=== Section Start ===

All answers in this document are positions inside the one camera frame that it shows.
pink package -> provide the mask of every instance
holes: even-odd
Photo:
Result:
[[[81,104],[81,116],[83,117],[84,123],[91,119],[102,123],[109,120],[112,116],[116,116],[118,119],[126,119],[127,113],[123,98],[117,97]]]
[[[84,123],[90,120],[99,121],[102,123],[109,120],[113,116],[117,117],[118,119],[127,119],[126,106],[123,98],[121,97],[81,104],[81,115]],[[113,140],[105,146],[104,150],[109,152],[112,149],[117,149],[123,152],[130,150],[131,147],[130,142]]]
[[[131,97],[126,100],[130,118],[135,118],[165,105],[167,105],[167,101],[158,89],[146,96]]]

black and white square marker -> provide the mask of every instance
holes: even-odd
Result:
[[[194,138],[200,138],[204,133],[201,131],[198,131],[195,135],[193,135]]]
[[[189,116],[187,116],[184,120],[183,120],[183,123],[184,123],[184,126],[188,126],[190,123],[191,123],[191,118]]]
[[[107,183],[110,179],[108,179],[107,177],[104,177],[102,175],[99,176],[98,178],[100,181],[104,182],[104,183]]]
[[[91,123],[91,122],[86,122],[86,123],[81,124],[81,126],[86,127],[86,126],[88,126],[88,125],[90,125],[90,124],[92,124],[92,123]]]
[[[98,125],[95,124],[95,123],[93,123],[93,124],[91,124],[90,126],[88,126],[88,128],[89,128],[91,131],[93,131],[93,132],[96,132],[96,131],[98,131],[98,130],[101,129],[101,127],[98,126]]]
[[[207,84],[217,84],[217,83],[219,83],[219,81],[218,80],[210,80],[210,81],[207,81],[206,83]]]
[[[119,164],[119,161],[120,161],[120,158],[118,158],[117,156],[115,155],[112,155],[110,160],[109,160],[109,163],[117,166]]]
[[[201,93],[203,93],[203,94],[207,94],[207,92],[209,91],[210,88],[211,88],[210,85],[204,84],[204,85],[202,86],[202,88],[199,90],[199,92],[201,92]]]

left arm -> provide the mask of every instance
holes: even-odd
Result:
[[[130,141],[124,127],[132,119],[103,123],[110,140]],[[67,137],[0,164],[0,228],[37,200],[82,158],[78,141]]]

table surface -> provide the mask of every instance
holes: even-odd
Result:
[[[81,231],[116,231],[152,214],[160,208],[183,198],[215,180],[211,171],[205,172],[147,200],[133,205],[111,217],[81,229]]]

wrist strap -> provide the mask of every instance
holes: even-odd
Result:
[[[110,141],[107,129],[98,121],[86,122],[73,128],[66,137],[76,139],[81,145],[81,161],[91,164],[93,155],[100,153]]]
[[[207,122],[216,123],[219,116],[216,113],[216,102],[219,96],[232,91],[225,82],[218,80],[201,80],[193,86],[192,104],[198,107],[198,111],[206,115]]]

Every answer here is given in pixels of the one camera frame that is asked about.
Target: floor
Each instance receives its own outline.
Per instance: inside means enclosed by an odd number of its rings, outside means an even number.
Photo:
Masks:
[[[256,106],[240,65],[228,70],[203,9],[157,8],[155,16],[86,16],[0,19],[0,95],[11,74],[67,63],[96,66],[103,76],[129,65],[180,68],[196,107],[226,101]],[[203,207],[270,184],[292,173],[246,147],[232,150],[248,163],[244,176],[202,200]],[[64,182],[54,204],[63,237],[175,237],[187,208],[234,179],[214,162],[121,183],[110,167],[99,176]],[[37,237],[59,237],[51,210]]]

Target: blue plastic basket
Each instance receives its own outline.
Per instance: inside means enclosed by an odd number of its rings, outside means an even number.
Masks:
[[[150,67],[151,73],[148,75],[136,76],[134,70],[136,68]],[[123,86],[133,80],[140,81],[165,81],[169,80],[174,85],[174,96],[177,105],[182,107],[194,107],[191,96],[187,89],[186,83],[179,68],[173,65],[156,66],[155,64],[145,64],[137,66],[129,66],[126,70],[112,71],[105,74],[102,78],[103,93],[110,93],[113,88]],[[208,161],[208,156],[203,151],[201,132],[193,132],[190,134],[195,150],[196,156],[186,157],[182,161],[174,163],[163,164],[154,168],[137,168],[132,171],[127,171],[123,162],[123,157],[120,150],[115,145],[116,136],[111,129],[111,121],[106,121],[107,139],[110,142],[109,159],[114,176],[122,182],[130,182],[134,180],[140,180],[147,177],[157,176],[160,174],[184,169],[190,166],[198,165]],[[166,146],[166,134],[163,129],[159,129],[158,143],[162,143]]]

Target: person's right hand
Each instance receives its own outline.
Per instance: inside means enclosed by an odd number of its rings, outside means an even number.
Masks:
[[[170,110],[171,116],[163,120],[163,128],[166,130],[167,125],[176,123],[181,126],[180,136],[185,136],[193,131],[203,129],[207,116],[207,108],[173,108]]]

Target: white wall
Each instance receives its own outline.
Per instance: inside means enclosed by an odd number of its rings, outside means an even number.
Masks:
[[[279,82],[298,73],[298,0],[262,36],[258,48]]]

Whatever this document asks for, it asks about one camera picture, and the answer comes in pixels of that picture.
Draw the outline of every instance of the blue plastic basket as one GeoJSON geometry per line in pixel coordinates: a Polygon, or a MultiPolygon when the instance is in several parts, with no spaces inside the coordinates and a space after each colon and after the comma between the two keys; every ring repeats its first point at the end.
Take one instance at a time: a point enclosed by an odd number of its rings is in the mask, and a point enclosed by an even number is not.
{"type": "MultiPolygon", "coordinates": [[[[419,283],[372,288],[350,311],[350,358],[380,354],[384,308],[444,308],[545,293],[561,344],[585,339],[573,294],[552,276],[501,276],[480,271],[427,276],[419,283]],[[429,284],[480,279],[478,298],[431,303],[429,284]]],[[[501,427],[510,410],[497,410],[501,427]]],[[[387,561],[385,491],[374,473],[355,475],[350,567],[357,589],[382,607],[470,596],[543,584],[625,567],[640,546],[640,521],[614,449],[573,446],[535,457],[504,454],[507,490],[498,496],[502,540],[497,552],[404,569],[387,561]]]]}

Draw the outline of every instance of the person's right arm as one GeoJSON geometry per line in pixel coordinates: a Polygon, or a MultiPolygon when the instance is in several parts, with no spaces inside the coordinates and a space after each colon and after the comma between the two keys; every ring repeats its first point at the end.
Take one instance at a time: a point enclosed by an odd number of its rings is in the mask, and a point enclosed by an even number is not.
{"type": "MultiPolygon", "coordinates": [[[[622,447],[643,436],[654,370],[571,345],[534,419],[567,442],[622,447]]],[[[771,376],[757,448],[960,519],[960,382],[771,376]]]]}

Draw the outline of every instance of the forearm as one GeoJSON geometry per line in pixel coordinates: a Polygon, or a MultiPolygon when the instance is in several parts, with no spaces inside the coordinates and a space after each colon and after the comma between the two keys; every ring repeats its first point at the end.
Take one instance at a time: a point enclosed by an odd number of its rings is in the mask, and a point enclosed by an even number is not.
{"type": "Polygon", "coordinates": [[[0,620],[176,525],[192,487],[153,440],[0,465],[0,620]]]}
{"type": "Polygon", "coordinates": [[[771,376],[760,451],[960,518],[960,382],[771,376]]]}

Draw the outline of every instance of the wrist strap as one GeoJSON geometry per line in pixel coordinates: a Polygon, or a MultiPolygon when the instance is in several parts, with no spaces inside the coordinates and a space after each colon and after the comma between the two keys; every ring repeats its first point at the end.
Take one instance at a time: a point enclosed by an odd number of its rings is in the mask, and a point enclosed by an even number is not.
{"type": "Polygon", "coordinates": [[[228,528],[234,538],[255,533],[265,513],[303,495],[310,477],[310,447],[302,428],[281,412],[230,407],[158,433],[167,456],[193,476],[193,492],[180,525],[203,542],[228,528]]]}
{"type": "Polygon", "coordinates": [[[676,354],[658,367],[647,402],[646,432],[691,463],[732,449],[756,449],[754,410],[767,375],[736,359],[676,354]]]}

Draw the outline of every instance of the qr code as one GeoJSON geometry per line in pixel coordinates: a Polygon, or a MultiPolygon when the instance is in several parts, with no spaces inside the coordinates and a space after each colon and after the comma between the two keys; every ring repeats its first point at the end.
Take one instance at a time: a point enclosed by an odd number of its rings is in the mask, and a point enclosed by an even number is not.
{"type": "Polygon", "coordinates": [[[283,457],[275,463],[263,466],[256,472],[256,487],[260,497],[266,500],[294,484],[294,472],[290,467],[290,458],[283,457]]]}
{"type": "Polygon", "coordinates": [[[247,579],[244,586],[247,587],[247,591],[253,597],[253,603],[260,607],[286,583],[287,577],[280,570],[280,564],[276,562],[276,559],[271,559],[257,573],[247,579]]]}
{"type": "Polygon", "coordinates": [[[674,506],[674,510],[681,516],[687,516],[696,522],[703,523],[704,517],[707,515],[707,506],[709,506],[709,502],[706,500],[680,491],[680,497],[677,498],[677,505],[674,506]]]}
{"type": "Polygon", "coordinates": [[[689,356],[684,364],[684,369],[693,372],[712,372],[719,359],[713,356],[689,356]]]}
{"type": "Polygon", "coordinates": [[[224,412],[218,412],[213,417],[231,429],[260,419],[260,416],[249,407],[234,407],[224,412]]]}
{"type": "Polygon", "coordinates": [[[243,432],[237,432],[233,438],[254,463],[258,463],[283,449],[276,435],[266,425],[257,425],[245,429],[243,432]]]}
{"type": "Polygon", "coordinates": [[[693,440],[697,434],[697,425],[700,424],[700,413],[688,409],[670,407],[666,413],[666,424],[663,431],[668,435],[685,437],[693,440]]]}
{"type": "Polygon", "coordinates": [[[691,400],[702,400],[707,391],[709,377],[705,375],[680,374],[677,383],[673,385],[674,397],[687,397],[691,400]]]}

=== Section End ===
=== Section Start ===

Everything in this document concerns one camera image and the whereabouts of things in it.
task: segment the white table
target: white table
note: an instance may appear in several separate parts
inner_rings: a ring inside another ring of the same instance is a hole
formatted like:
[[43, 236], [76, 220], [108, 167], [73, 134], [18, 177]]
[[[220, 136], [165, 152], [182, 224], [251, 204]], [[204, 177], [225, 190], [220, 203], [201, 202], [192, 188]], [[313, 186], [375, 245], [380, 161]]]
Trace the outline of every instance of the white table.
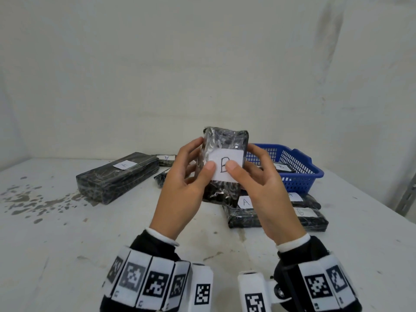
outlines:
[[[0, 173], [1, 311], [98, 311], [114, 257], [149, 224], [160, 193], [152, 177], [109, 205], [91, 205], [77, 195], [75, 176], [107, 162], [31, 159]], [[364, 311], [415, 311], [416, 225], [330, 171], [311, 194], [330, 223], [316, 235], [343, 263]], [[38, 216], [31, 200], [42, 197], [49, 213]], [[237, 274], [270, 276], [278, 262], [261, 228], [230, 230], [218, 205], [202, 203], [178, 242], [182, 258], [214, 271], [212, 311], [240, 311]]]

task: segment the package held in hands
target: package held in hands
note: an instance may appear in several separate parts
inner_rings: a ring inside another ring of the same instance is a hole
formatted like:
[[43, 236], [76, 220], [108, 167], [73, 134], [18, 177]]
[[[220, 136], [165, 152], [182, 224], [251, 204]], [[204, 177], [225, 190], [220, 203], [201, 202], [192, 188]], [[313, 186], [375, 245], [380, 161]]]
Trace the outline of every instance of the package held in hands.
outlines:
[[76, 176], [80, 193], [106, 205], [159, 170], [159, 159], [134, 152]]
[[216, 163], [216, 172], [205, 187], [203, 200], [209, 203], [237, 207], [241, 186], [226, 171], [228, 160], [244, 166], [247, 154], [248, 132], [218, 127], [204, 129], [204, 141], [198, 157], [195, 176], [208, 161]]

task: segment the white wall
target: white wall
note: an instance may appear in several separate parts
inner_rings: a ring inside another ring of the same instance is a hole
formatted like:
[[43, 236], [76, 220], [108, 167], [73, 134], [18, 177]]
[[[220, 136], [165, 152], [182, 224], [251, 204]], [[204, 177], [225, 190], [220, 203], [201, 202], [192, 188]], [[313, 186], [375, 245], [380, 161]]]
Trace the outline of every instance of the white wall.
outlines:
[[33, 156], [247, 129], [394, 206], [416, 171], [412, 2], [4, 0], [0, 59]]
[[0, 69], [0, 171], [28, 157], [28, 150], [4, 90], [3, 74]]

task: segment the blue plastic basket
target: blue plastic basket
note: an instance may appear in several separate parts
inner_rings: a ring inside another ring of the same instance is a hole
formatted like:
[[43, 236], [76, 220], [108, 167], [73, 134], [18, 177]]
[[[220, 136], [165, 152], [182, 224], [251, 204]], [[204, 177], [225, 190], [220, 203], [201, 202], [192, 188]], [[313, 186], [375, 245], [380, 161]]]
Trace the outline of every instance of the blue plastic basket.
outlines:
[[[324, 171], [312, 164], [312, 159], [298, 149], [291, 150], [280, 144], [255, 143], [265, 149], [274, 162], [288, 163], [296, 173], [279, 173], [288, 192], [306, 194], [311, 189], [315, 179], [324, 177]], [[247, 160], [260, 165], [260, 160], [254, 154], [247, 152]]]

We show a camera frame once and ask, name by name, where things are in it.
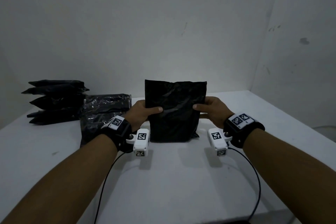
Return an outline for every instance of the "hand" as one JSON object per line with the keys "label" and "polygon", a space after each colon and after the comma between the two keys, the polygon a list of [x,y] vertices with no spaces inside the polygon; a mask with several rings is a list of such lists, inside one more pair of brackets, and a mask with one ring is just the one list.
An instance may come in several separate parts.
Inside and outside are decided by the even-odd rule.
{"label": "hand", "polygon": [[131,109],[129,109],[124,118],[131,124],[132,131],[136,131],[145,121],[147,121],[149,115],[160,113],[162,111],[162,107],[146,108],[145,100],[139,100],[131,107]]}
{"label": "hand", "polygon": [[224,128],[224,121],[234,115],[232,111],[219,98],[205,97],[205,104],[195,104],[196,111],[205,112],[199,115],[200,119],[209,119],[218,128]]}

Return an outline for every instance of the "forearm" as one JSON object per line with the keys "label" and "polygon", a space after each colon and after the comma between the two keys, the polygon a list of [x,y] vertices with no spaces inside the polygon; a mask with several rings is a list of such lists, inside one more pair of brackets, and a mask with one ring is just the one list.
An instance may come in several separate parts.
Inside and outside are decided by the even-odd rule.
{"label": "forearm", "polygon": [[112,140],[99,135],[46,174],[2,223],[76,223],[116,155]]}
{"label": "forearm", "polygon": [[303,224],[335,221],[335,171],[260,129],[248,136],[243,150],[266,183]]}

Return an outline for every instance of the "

=== Section End ===
=== Section Start ===

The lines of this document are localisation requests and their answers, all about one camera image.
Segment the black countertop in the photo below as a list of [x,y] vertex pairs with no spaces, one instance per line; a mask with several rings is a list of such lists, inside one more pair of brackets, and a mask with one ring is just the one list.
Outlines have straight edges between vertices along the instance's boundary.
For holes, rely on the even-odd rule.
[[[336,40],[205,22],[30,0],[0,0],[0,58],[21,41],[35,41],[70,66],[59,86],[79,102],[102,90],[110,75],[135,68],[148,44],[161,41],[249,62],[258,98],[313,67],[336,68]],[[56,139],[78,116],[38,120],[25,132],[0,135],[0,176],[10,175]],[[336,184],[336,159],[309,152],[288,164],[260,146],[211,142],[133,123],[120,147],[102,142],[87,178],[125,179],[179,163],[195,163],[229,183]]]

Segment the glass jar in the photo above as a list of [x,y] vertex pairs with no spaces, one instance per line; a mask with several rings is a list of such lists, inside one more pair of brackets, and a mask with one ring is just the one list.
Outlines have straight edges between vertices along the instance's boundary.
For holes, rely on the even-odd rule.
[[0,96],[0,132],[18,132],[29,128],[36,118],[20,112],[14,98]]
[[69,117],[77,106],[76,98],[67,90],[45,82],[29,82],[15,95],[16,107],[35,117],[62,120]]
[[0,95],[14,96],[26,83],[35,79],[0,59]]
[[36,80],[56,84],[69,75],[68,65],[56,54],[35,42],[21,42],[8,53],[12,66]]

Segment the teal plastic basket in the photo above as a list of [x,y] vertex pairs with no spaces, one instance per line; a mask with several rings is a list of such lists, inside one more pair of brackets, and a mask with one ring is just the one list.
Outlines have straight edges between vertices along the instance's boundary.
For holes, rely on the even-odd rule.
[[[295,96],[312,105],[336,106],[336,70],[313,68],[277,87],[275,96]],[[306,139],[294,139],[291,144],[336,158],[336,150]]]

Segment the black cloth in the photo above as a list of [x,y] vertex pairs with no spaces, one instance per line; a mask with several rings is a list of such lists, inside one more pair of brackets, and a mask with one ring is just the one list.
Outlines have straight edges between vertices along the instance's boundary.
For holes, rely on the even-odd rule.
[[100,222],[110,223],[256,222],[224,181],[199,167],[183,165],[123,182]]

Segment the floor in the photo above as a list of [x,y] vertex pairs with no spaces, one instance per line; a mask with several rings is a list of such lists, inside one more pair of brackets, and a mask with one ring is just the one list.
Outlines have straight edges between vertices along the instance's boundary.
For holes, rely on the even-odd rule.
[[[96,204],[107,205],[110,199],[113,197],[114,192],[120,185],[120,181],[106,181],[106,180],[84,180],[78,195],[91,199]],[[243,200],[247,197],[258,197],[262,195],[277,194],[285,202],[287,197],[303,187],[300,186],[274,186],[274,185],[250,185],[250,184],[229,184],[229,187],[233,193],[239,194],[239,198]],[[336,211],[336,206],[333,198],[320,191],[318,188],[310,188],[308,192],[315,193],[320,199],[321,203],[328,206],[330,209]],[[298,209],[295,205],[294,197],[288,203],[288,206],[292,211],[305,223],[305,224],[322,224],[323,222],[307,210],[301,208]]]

=== Section End ===

[WORK TO COMPLETE]
Select every line of the material above holding the word "package" and copy it.

[EXERCISE SOLUTION]
pink package -> provide the mask of every instance
task: segment the package held in hands
target: package held in hands
Trace the outline of every instance of the package held in hands.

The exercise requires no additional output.